Authors: Brenda L. Harper
She began to probe the minds of the other men. She had heard them so easily when she first became aware of them, but now they were all blocked off, as though they knew she could do this. Walls, strong and tall. She ran her mental fingers over them, searching, searching even as Sam argued with their leader. And then something…
See how they like the dungeons…
No one was paying attention to Ellie. Not even Dylan. So she didn’t see when she climbed to her knees and crawled into the trees on the far side of the path. Dylan simply became aware of her thoughts as she continued to search for some clue to her own fate. Wyatt. She was thinking about Wyatt, of finding him. Dylan sent her thoughts to Ellie, tried to show her where Wyatt was hiding in the ravine at the far side of the line of brush.
If Ellie could get to him, maybe she and Sam had a chance.
And then Sam’s knees buckled as the Redcoat walked too close and swept his foot hard along Sam’s still damaged ankle. As though he knew exactly where his weakness lay.
Hands reached for her, tugging her roughly forward and tossing her to the ground, knocking her chin against the dirt so hard that she bit a corner of her tongue.

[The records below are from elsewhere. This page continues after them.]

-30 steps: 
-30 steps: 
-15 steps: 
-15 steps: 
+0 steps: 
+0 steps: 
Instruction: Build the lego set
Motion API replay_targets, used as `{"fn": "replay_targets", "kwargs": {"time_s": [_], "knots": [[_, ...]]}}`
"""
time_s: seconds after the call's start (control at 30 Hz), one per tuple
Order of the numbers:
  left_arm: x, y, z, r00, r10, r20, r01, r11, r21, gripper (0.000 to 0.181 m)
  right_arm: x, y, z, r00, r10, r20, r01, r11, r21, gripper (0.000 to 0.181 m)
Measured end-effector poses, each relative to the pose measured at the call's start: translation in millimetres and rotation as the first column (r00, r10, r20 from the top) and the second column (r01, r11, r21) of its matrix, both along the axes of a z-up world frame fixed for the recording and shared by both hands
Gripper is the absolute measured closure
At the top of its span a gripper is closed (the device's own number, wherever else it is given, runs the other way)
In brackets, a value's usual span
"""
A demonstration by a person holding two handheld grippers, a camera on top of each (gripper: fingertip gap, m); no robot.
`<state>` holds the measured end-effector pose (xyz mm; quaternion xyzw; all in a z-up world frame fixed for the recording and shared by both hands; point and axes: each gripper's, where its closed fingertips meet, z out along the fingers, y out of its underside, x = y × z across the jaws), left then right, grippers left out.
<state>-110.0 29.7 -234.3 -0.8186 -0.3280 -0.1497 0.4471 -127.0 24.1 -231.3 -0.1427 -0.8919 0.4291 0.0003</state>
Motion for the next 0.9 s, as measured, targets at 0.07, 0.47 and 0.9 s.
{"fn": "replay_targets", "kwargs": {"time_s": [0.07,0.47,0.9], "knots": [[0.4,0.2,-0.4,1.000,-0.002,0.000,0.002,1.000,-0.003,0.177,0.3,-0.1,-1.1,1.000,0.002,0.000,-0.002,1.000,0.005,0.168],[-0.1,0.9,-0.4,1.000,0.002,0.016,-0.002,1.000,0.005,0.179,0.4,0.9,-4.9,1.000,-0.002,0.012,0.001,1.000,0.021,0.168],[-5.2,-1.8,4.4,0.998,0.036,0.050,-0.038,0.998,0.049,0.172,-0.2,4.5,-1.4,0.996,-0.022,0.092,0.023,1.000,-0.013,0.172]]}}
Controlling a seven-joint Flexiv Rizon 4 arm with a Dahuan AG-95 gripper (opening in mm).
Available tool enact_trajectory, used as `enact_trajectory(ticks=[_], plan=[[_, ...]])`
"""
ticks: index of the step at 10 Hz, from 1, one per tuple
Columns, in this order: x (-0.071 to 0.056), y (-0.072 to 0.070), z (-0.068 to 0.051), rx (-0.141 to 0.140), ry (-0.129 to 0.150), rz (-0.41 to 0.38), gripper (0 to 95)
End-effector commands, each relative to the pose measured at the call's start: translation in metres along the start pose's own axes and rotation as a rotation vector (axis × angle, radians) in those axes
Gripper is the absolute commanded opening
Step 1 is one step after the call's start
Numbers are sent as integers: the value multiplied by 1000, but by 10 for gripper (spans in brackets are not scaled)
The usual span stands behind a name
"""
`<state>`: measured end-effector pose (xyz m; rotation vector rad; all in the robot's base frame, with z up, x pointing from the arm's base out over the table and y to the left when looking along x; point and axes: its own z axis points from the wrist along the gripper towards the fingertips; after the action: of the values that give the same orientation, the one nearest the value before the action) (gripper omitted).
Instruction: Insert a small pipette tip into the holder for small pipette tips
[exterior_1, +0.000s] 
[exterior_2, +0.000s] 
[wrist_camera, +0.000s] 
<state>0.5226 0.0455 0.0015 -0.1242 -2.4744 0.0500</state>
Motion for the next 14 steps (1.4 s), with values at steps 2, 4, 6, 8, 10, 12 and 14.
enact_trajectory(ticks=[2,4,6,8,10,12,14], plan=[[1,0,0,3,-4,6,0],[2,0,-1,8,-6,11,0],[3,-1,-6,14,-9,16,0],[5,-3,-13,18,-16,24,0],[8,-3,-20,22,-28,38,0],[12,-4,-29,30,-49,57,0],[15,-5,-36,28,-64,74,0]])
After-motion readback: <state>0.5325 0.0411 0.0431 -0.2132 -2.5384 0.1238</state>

“Think you’re really something special,” the man said as he leaned down over Dylan and fastened something to her wrists, binding them together.
“What do you want?” she gritted out past her sore tongue.
“You,” he said simply.
He yanked her to her feet, pain shuddering through her from her injured shoulder. Another man had Sam, his hands also tied behind his back. Yet another gathered up the body of the Redcoat Sam had killed. But…Dylan looked at the man again and watched as the wound in his throat slowly mended itself. The man saw her watching and winked, an evil grin sliding slowly across his thin lips.
Who were these people?
They were marched down the path the same way Wyatt had advised them to go. After a couple hundred yards they could see a tall, dark wall rising out of the trees ahead of them. It was nothing like the dome in Genero, but a wall. To keep people out. Or maybe it was designed to keep them in. One of the Redcoats strode up to a door set low in the wall and knocked a specific rhythm. A second later, the door opened, and several more Redcoats stood in the open space, staring with obvious surprise at Dylan.
“You got her.”
“We got her,” the man holding Dylan said, shoving her forward just slightly, as though to emphasize the fact.
The men continued to stare as the man shoved Dylan through the door and into a long corridor that led to places she could not imagine. But the smell of rot filled her nostrils immediately, making her stomach twist over the little bit of meat she had eaten earlier. She excavated her stomach onto the floor, narrowly missing the toe of her boots. Laughter burst out from behind her, men who found misery humorous enjoying the sight of their captive struggling to wipe her mouth on the shoulder of her shirt, a shirt that was barely hanging onto her body after all the abuse it had taken in the past few days. For the first time she wished she had the heavy jacket that had become more of a cumbersome item than a helpful one.
The man behind her gave her a push, shoving her farther down the reeking corridor. “Walk,” he barked. “People are waiting to see you.”
Dylan glanced back, her gaze falling on Sam as he watched her, stumbling in front of his own captor as he, too, was shoved down the corridor. She gestured with her chin, showed him that she was not defeated and he shouldn’t be, either.
He winked, a gesture that almost made her smile.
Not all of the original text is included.